Adrift Review
Genre: Action, Adventure, Drama
Directed by: Baltasar Kormákur
Starring: Shailene Woodley, Sam Claflin
Everest, directed by Adrift‘s Baltasar Kormákur, told the true story of an enormous group of mountain climbers at the mercy of an unpredictable storm upon the highest peak in the world. Reduce the story to merely two sailors, sailing into the Pacific Ocean, and a storm once again takes the couple to task. Again, this is a true story, taking place between Tahiti and San Diego. When the movie opens with Shailene Woodley, desperately crawling out of a water-filled, upturned yacht, we know the direction of the story. How it transpires is what pulls you out to sea.

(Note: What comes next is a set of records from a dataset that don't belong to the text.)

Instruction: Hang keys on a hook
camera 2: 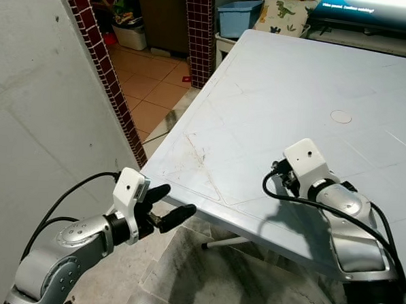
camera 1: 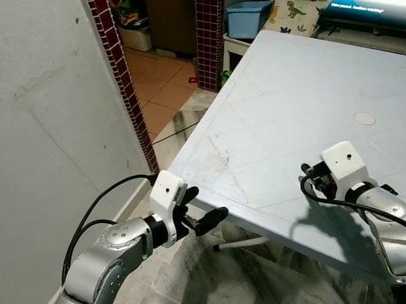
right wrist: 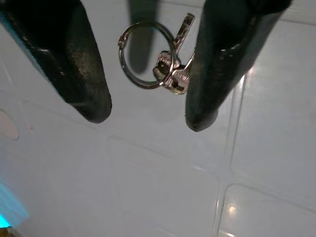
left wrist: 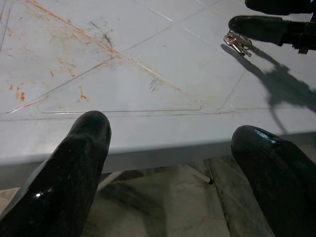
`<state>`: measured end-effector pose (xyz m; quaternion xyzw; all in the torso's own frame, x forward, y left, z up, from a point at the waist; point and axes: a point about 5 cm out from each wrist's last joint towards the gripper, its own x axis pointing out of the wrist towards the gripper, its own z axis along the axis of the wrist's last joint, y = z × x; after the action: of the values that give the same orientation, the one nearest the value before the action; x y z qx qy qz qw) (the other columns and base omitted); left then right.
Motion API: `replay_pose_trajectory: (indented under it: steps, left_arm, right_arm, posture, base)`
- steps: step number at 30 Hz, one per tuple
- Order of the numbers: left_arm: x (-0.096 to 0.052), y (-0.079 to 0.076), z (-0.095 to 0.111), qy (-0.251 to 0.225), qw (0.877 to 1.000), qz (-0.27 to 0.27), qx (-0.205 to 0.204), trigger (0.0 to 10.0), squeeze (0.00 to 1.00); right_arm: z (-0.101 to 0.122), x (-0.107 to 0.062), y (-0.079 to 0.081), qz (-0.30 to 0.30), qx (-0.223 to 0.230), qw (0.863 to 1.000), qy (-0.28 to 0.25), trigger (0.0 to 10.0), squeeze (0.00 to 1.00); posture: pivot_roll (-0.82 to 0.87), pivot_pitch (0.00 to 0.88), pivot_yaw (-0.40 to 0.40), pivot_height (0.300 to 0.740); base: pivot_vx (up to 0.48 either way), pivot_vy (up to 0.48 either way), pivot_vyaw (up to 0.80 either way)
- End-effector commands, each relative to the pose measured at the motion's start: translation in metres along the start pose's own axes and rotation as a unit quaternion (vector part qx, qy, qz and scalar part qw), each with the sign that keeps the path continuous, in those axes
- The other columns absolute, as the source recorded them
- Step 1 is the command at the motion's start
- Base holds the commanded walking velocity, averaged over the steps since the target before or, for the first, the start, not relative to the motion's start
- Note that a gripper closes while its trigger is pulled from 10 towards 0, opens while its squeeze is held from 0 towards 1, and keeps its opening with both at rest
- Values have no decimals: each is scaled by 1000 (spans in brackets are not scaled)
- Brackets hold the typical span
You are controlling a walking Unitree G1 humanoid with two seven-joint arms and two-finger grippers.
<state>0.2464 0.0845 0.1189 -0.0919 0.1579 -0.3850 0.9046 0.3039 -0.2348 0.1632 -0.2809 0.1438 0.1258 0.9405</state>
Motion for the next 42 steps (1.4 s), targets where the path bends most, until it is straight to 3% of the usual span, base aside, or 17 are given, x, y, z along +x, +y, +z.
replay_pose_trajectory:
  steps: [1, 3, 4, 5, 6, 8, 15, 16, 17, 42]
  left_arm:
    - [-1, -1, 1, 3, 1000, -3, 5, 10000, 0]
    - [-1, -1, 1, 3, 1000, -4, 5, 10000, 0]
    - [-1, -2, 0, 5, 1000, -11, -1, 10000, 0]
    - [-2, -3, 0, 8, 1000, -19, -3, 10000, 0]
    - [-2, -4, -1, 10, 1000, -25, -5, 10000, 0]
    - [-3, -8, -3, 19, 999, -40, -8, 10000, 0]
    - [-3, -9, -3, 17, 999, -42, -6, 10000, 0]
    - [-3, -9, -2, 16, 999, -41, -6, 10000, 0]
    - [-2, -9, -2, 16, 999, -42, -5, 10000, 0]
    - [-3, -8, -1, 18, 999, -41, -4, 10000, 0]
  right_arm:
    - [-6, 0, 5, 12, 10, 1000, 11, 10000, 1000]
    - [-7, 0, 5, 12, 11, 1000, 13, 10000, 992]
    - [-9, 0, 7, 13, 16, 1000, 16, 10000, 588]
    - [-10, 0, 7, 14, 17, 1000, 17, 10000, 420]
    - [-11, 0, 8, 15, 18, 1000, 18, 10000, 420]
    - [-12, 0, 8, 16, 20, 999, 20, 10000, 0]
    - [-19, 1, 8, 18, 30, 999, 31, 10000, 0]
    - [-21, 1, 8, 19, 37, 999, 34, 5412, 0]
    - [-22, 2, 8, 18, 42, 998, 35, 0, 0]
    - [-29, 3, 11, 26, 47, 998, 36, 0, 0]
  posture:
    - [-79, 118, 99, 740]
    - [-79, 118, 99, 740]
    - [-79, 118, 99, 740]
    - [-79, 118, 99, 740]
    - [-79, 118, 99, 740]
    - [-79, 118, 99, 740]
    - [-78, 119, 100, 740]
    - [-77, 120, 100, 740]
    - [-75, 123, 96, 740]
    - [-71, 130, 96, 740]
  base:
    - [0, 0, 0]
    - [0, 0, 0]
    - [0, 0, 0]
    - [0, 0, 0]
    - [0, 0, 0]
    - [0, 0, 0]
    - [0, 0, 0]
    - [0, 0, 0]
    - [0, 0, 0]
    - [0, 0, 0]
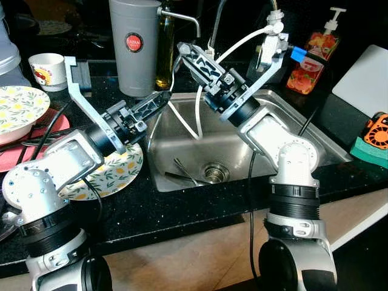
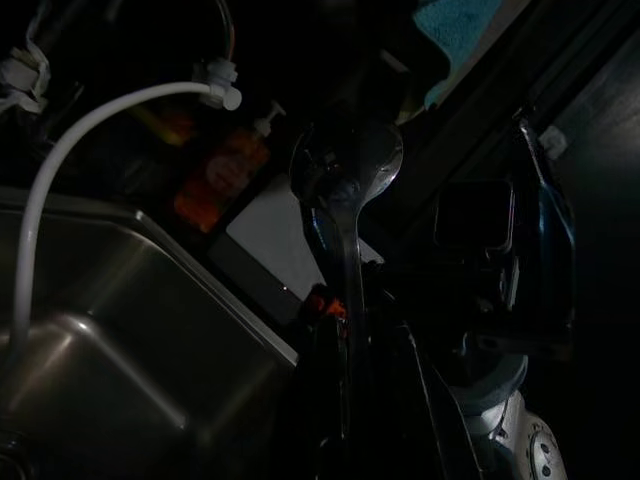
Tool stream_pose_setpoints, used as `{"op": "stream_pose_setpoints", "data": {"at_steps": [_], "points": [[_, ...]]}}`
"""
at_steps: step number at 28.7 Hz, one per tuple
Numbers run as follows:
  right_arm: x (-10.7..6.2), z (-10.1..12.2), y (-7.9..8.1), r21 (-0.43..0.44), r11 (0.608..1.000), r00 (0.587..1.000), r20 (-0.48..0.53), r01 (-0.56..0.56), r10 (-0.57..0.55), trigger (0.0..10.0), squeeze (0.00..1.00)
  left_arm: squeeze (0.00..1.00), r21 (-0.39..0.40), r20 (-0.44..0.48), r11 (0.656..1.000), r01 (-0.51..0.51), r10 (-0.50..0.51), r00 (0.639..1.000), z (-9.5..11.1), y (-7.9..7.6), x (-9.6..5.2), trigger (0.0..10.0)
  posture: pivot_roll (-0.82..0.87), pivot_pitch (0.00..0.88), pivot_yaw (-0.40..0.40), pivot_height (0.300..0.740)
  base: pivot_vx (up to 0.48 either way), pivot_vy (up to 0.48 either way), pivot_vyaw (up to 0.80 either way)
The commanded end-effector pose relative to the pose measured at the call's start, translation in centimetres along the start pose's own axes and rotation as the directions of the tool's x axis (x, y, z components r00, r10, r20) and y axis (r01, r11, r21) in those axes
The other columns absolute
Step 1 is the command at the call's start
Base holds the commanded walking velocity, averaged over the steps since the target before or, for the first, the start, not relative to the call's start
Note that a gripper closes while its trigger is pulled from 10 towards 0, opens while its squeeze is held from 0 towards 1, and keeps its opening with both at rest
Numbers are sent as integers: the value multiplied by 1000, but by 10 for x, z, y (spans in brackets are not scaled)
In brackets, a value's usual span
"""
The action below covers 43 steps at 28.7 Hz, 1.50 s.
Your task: Kitchen organization
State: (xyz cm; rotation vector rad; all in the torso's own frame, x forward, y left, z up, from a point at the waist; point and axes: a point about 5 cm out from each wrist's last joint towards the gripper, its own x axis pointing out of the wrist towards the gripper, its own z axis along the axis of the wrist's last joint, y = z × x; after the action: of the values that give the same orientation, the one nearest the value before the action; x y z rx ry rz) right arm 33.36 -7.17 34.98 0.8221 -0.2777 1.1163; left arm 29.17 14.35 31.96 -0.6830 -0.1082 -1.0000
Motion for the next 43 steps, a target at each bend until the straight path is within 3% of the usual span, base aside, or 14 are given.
{"op": "stream_pose_setpoints", "data": {"at_steps": [1, 9, 25, 26, 27, 28, 29, 43], "points": [[-1, -8, 5, -15, 999, 998, -60, -30, 29, 10000, 0, 0, -8, -13, 1000, 14, -14, 1000, -6, -2, 3, 0, -21, 104, -84, 740, 0, 0, 0], [-2, -22, 6, -24, 999, 991, -132, -26, 23, 10000, 0, 0, -5, -10, 1000, 30, -30, 999, -3, -5, 5, 0, -19, 99, -82, 740, 0, 0, 0], [-6, -28, 2, -55, 998, 983, -186, -8, -2, 10000, 0, 0, -5, -15, 999, 44, -44, 999, -4, -6, 6, 0, -22, 91, -83, 740, 0, 0, 0], [-7, -27, 1, -55, 998, 983, -181, 0, -10, 4902, 0, 0, -4, -14, 999, 45, -45, 999, -3, -6, 6, 0, -22, 91, -83, 740, 0, 0, 0], [-7, -26, 1, -55, 998, 984, -177, 5, -15, 4902, 0, 0, -3, -14, 999, 46, -46, 999, -3, -6, 6, 0, -22, 91, -83, 740, 0, 0, 0], [-6, -25, -1, -55, 998, 985, -169, 14, -23, 510, 0, 0, -2, -14, 999, 48, -48, 999, -3, -6, 6, 0, -22, 91, -83, 740, 0, 0, 0], [-6, -24, -2, -54, 998, 987, -160, 23, -31, 0, 0, 0, -3, -15, 999, 48, -48, 999, -3, -6, 6, 0, -23, 89, -84, 740, 0, 0, 0], [-5, -17, -5, -52, 998, 993, -109, 46, -52, 0, 0, 0, -7, -34, 999, 47, -48, 998, -6, -6, 4, 0, -25, 96, -84, 740, 0, 0, 0]]}}
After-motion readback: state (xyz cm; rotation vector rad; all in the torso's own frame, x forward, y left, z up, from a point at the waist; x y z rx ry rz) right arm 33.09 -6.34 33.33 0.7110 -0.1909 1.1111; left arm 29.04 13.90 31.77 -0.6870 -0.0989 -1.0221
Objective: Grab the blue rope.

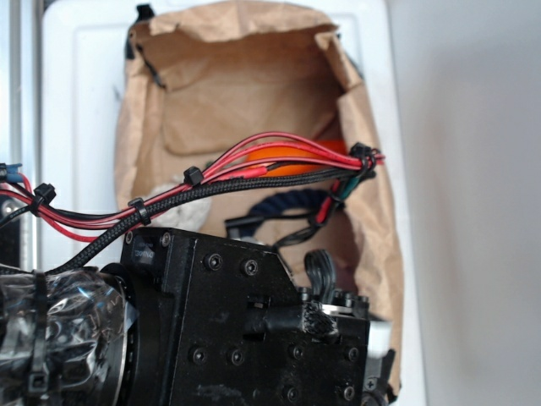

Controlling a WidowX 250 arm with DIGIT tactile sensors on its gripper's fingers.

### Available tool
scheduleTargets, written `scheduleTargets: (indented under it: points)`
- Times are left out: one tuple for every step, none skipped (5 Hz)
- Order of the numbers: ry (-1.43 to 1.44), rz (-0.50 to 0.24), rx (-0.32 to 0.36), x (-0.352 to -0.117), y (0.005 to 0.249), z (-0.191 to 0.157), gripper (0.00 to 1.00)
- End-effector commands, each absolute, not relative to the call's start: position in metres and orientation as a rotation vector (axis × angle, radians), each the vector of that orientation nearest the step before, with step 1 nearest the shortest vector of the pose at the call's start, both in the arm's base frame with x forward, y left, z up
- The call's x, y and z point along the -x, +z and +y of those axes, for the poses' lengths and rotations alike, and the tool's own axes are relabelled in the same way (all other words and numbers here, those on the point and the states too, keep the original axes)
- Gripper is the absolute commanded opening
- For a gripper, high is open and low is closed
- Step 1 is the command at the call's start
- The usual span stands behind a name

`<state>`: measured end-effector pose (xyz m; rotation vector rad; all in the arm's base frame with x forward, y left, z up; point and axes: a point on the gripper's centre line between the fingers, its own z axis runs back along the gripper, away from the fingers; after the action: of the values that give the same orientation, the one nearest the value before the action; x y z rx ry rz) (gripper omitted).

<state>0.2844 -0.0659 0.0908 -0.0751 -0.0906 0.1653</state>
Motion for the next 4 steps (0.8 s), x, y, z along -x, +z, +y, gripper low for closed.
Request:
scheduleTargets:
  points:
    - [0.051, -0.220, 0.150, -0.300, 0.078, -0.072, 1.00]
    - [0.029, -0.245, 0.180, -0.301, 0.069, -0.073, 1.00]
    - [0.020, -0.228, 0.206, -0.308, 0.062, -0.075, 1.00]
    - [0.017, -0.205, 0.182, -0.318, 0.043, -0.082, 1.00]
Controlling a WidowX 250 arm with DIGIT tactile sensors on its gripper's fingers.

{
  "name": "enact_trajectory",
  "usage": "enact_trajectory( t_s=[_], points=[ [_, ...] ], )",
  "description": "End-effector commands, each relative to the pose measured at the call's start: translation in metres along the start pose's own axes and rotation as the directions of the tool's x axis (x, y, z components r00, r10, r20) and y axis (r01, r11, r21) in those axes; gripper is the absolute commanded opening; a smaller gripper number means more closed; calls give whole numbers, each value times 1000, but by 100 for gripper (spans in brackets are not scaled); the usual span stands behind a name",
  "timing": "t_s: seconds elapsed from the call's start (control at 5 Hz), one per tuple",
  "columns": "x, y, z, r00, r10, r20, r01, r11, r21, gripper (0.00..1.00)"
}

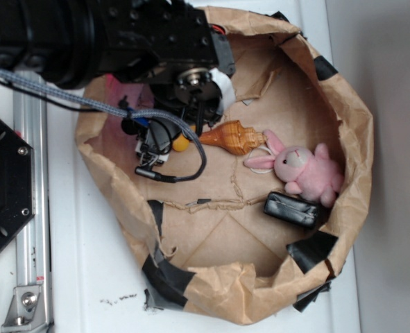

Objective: Grab the yellow duck.

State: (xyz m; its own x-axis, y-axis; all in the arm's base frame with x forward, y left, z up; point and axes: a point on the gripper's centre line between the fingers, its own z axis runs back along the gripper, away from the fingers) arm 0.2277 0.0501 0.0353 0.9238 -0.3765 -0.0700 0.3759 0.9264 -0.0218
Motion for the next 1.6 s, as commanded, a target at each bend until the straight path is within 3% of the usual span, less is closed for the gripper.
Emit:
enact_trajectory(
  t_s=[0.0,0.6,0.8,1.0,1.4],
  points=[
    [21,3,-5,997,38,71,-36,999,-31,100],
    [18,-14,-13,997,-37,67,41,997,-67,100],
    [19,-13,-16,997,-24,75,28,998,-52,100],
    [20,-13,-21,995,-6,99,11,998,-54,0],
    [19,-16,-23,996,-6,87,10,999,-48,0]
  ],
)
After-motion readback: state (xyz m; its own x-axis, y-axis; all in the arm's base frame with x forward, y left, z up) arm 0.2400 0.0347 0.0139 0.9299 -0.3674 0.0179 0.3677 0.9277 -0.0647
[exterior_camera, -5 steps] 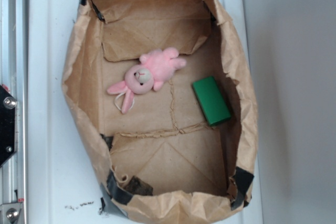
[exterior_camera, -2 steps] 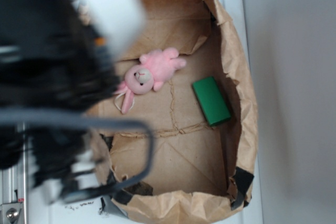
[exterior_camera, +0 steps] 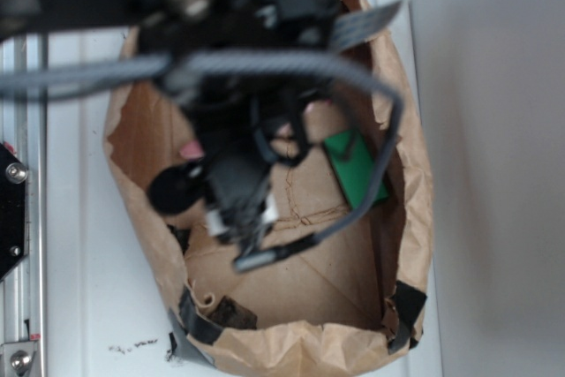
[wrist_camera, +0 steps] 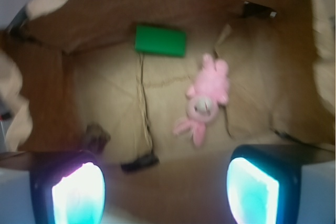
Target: Grab the pink bunny.
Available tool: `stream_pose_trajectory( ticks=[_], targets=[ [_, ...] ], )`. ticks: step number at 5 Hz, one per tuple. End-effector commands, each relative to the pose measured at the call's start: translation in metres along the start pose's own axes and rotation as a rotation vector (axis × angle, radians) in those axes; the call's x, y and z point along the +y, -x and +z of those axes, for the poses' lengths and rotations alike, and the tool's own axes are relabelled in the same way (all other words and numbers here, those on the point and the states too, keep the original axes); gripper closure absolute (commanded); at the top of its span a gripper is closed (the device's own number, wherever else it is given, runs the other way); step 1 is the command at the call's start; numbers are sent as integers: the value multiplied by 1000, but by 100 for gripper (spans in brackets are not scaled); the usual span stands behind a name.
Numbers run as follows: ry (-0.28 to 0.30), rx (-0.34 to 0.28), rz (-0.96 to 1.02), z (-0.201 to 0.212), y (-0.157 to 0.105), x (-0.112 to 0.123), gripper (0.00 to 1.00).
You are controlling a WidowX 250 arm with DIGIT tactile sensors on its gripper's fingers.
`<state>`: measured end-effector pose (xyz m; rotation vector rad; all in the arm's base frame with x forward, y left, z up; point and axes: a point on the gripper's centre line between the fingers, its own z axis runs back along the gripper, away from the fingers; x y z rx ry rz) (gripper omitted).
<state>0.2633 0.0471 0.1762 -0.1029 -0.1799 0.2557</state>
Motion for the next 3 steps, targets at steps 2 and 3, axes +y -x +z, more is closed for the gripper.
stream_pose_trajectory(
  ticks=[2,3],
  targets=[
    [-38,-33,30,-49,-32,31,0],
    [-80,-33,11,-62,-30,32,0]
  ],
)
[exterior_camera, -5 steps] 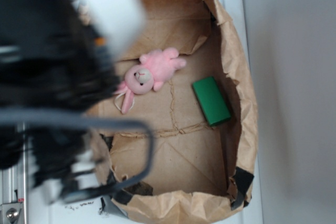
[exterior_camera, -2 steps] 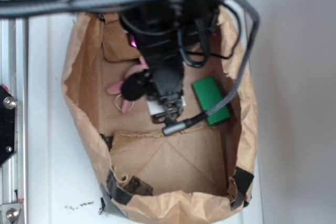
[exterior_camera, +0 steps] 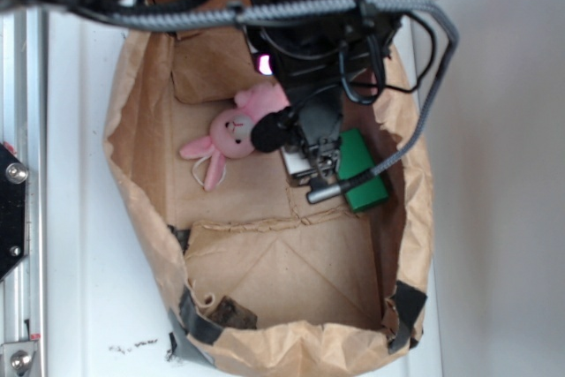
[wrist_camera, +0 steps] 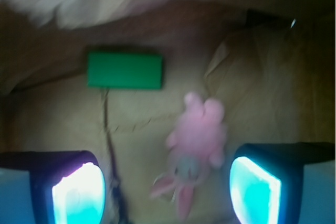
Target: Grab the pink bunny.
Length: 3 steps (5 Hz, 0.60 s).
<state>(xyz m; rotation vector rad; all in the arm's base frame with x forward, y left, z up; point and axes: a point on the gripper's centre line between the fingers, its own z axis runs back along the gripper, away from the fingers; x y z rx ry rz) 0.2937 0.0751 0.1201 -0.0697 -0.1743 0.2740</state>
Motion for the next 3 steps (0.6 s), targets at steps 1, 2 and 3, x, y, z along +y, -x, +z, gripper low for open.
stream_pose_trajectory(
  ticks=[1,2,3],
  targets=[
    [-42,5,51,-21,-8,9,0],
    [-45,65,175,-26,1,14,0],
    [-42,87,224,-29,16,11,0]
  ],
)
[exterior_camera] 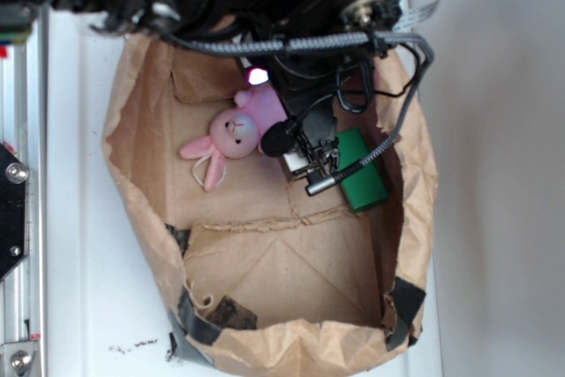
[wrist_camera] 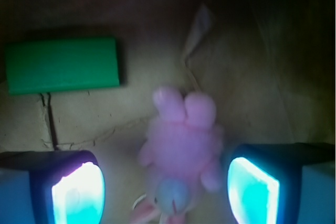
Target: Grab the pink bunny.
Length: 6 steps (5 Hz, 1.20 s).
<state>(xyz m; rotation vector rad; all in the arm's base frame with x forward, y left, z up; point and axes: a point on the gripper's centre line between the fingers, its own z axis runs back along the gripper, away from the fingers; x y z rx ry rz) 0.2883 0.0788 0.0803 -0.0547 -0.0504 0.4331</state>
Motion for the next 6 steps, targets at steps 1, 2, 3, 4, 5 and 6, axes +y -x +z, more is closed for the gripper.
stream_pose_trajectory(
  ticks=[1,2,3,4,5,6],
  targets=[
    [41,-23,70,1,6,-3,0],
    [-3,-40,82,-16,0,-3,0],
    [-3,-40,82,-16,0,-3,0],
    [-3,-40,82,-16,0,-3,0],
    [-3,-40,82,-16,0,-3,0],
    [-4,-44,72,-26,-2,3,0]
  ],
)
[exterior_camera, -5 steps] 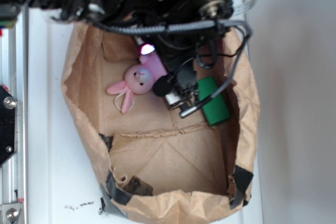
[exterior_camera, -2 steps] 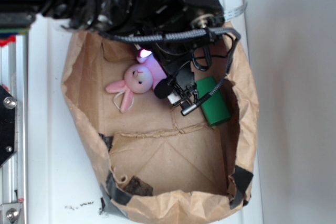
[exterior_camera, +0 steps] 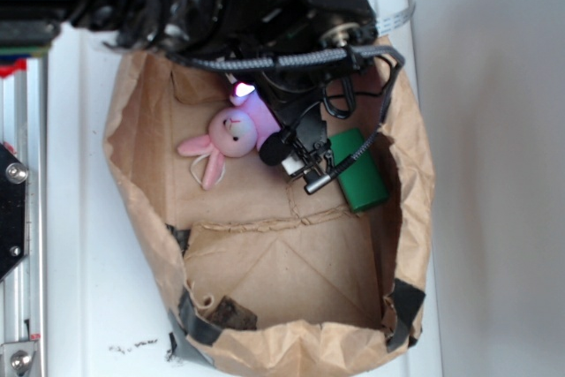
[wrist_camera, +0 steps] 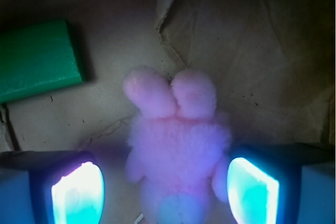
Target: Grab the pink bunny.
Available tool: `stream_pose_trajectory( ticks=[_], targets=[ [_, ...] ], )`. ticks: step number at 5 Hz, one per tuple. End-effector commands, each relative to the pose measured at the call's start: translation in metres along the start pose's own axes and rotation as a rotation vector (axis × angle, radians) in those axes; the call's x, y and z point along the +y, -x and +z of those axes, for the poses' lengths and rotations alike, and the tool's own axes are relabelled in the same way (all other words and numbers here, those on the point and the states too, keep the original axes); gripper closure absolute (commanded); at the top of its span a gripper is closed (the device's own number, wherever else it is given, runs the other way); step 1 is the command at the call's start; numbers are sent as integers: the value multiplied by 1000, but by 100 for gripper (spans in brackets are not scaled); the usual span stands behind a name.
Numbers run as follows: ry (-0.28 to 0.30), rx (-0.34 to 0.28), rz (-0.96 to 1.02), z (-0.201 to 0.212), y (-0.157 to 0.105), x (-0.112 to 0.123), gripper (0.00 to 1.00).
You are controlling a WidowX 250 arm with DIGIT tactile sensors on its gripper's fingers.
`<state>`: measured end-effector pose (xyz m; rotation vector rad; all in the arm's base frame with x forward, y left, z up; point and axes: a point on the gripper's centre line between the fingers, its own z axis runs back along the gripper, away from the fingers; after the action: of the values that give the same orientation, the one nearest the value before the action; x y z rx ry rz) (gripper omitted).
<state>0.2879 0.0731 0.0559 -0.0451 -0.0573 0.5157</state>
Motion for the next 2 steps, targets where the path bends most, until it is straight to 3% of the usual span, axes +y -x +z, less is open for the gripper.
stream_pose_trajectory(
  ticks=[1,2],
  targets=[
    [-27,-58,-3,-17,-10,4,0],
    [-47,-72,-30,-20,-5,-1,0]
  ],
)
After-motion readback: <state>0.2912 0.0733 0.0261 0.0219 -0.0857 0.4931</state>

Suffice to say, we then move back and forth between Tami Oldham (Woodley) building up the strength to take on the elements as her vessel sinks, and her romance with Richard Sharp (Sam Claflin). Tami is far from a helpless soul. She moved out of home at 18 and immediately travelled, seeing much of the world in the process. Her ambiguous answers to the passport office when she arrives in Tahiti reveals her lack of a plan (and a shocking disregard for protocol – wouldn’t alarm bells in the passport office start ringing if every answer was dismissed so flippantly?). Richard on the other hand is ten years her senior and has made, from scratch, his own boat. It is a magnificent boat but it is the offer of a bigger, plusher yacht, to be sailed across the Pacific, that perks his interest – and sets the two on a dangerous course for a Category 4 Storm.When watching Everest and The Mercy, another true-story of a sailor lost at sea, the stories are chronological. If you don’t know what happens, then the events that play out are unexpected and truly tragic. Adrift, in contrast, jumps between the result of the storm and their blossoming romance. Indeed, their relationship is crucial to the tale. But the non-linear editing forces you to mentally connect the dots. We know that she will be left alone on the boat. We know that the prospect of sailing the yacht to California will ultimately be doomed. The love story that bolsters the events in place, though passionate and moving, has lasted only months before they set off. Unlike Donald Crowhurst and his adoring wife and children in The Mercy, it is difficult to truly empathise with how close Tami and Richard are in Adrift.
Due to this, Adrift pins everything on the two lead actors. Shailene Woodley and Sam Claflin are sincere and strong enough to carry the film, but it feels like a struggle. The beauty of sailing and joy of travelling is rarely captured and the unconventional structure feels like it is to blame. The opening moments, lost at sea, damp and wet with little hope – how can you showcase the wind-swept energy and lust for adventure that sailing invites after that?
Adrift is a functional survival tale with the knots securely tied and the hatches safely shut, but it doesn’t deliver the hook that pulls sailors to the sea. The lovers are comfortable but we are not invested in their relationship as they sail off into the sunset. Kormákur has a few directorial flourishes (in particular a one-shot jump off a cliff is breathtaking) and the story does manage to weave in a trick that, though expected, works. But for all the sincere intention and confident film-making that is on display, Adrift is a little off-course and misses the destination it’s trying to hit.